→ **Your task**: Report how many lines in the listing below include the string "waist", and write nothing more.

→ **Data shown**:
○ ○ ○ ○ ○

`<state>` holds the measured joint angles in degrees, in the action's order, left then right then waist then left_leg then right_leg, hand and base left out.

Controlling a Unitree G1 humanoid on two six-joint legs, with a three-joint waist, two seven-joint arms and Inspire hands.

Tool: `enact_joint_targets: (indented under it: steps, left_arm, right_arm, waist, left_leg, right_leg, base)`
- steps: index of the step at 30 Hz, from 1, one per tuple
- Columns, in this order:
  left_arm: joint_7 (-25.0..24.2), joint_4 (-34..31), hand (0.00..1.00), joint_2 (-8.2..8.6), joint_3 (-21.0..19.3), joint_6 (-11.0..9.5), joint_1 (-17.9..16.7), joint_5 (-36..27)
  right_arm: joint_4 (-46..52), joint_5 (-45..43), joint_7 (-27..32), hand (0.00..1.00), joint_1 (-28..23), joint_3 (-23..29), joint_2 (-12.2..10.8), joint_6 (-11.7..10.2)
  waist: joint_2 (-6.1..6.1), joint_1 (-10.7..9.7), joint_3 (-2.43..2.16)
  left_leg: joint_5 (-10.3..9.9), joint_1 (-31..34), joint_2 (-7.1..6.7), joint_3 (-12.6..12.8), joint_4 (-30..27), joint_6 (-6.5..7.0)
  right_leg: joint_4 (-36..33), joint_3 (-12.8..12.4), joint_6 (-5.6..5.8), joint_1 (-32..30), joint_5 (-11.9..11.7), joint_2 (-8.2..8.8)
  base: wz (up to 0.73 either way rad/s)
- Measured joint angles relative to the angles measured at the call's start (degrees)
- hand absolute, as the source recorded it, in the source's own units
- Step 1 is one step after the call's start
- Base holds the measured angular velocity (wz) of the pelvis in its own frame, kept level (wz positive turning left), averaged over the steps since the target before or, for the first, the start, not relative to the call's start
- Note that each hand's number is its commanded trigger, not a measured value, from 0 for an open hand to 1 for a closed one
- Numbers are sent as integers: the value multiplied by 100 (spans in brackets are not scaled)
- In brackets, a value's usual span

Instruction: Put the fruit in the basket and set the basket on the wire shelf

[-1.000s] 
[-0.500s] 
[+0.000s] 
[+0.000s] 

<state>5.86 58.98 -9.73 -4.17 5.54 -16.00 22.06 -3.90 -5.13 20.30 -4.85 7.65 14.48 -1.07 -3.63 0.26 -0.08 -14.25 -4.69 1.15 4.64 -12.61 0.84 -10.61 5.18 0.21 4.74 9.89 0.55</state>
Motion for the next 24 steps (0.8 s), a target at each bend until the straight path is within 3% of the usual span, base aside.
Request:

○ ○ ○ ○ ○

→ **Answer to this exercise**: 4